What you need to do → The data that follows is to be given again, exactly as written.
- - -
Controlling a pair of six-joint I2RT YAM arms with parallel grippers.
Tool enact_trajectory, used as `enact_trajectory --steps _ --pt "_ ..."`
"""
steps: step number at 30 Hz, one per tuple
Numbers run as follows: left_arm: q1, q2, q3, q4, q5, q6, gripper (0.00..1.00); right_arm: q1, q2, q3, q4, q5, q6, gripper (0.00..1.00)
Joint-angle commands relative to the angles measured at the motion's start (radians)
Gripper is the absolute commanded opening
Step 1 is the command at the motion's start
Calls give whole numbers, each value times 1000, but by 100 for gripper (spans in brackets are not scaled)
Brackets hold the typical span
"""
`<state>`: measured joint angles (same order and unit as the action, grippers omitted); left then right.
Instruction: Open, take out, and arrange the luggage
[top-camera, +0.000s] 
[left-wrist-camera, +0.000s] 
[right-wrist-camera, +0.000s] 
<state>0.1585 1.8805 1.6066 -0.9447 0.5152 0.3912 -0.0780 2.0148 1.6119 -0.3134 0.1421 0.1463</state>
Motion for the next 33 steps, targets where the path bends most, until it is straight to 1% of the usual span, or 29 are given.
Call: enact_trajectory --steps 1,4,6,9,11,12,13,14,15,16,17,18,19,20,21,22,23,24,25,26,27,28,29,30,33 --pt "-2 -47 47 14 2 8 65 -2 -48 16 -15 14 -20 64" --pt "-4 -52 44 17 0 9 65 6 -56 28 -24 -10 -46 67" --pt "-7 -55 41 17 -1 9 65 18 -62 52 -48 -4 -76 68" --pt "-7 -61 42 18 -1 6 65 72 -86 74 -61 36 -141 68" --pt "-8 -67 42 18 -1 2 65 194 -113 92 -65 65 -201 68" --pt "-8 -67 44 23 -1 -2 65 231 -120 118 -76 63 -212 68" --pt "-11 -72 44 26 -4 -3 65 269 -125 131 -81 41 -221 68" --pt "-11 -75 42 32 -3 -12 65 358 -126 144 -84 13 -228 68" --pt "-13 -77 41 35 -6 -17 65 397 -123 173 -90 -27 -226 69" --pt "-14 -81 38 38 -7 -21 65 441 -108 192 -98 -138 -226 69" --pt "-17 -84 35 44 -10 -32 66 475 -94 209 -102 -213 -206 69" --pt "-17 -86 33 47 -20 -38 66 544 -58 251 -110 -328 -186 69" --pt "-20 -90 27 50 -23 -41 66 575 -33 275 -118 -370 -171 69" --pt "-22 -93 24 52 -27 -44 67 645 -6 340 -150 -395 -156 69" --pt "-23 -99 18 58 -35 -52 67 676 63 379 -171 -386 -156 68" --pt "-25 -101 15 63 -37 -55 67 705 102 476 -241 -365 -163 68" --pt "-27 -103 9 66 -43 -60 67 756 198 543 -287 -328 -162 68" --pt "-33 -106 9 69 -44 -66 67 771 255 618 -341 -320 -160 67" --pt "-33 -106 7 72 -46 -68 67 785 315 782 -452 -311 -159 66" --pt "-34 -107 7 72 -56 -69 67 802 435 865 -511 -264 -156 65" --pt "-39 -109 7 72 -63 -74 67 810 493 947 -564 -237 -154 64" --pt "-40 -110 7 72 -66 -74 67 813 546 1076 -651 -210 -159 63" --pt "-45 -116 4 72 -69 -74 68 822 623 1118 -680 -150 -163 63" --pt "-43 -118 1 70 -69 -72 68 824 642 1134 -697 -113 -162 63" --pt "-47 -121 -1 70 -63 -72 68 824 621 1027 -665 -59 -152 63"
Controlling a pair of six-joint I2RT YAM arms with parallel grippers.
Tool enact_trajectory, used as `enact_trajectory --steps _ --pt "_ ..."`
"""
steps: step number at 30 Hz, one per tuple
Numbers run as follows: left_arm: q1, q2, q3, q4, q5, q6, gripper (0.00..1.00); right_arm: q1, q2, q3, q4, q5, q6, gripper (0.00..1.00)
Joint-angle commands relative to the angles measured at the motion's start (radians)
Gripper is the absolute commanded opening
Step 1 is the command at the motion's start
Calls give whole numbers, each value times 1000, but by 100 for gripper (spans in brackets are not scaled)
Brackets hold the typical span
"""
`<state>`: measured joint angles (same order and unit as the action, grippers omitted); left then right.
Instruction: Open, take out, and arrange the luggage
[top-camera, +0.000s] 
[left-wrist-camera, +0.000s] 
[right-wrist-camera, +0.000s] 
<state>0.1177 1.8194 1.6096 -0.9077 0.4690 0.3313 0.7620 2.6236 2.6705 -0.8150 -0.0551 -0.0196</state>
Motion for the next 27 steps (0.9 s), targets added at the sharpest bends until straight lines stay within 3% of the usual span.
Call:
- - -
Result of the task →
Controlling a pair of six-joint I2RT YAM arms with parallel grippers.
Tool enact_trajectory, used as `enact_trajectory --steps _ --pt "_ ..."`
"""
steps: step number at 30 Hz, one per tuple
Numbers run as follows: left_arm: q1, q2, q3, q4, q5, q6, gripper (0.00..1.00); right_arm: q1, q2, q3, q4, q5, q6, gripper (0.00..1.00)
Joint-angle commands relative to the angles measured at the motion's start (radians)
Gripper is the absolute commanded opening
Step 1 is the command at the motion's start
Calls give whole numbers, each value times 1000, but by 100 for gripper (spans in brackets are not scaled)
Brackets hold the typical span
"""
`<state>`: measured joint angles (same order and unit as the action, grippers omitted); left then right.
Instruction: Open, take out, and arrange the luggage
[top-camera, +0.000s] 
[left-wrist-camera, +0.000s] 
[right-wrist-camera, +0.000s] 
<state>0.1585 1.8805 1.6066 -0.9447 0.5152 0.3912 -0.0780 2.0148 1.6119 -0.3134 0.1421 0.1463</state>
Motion for the next 33 steps, targets where the path bends most, until it is straight to 1% of the usual span, or 29 are given.
Call: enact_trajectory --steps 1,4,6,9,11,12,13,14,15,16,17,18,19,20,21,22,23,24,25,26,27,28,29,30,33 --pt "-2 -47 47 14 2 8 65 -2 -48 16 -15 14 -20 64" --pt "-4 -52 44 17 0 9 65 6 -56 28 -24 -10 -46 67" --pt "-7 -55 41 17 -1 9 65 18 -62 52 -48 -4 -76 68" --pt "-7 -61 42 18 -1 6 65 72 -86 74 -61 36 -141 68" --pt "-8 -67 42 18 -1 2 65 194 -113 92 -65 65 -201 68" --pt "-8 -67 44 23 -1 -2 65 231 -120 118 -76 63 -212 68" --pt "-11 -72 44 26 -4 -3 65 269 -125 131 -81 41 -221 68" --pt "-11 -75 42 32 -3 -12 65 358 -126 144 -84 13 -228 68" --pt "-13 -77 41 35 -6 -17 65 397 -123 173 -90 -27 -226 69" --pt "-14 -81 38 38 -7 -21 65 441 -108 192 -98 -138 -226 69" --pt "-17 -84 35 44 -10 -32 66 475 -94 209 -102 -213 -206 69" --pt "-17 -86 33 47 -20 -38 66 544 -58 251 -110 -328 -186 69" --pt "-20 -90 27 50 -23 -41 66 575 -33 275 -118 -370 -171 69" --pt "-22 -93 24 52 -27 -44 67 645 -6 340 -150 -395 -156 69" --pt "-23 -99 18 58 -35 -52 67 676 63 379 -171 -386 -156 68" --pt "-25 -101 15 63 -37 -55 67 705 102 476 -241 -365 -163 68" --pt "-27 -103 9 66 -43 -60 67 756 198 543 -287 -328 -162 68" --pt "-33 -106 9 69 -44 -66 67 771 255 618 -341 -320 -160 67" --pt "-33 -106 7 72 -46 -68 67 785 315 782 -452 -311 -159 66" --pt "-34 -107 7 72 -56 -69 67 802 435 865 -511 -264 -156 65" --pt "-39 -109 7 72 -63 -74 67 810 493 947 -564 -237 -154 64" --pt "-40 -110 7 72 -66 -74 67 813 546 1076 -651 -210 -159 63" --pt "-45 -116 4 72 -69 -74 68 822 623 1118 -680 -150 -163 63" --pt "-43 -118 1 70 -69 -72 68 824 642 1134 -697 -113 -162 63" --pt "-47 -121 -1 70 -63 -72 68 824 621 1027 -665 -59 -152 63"
Controlling a pair of six-joint I2RT YAM arms with parallel grippers.
Tool enact_trajectory, used as `enact_trajectory --steps _ --pt "_ ..."`
"""
steps: step number at 30 Hz, one per tuple
Numbers run as follows: left_arm: q1, q2, q3, q4, q5, q6, gripper (0.00..1.00); right_arm: q1, q2, q3, q4, q5, q6, gripper (0.00..1.00)
Joint-angle commands relative to the angles measured at the motion's start (radians)
Gripper is the absolute commanded opening
Step 1 is the command at the motion's start
Calls give whole numbers, each value times 1000, but by 100 for gripper (spans in brackets are not scaled)
Brackets hold the typical span
"""
`<state>`: measured joint angles (same order and unit as the action, grippers omitted); left then right.
Instruction: Open, take out, and arrange the luggage
[top-camera, +0.000s] 
[left-wrist-camera, +0.000s] 
[right-wrist-camera, +0.000s] 
<state>0.1177 1.8194 1.6096 -0.9077 0.4690 0.3313 0.7620 2.6236 2.6705 -0.8150 -0.0551 -0.0196</state>
Motion for the next 27 steps (0.9 s), targets added at the sharpest bends until straight lines stay within 3% of the usual span.
Call:

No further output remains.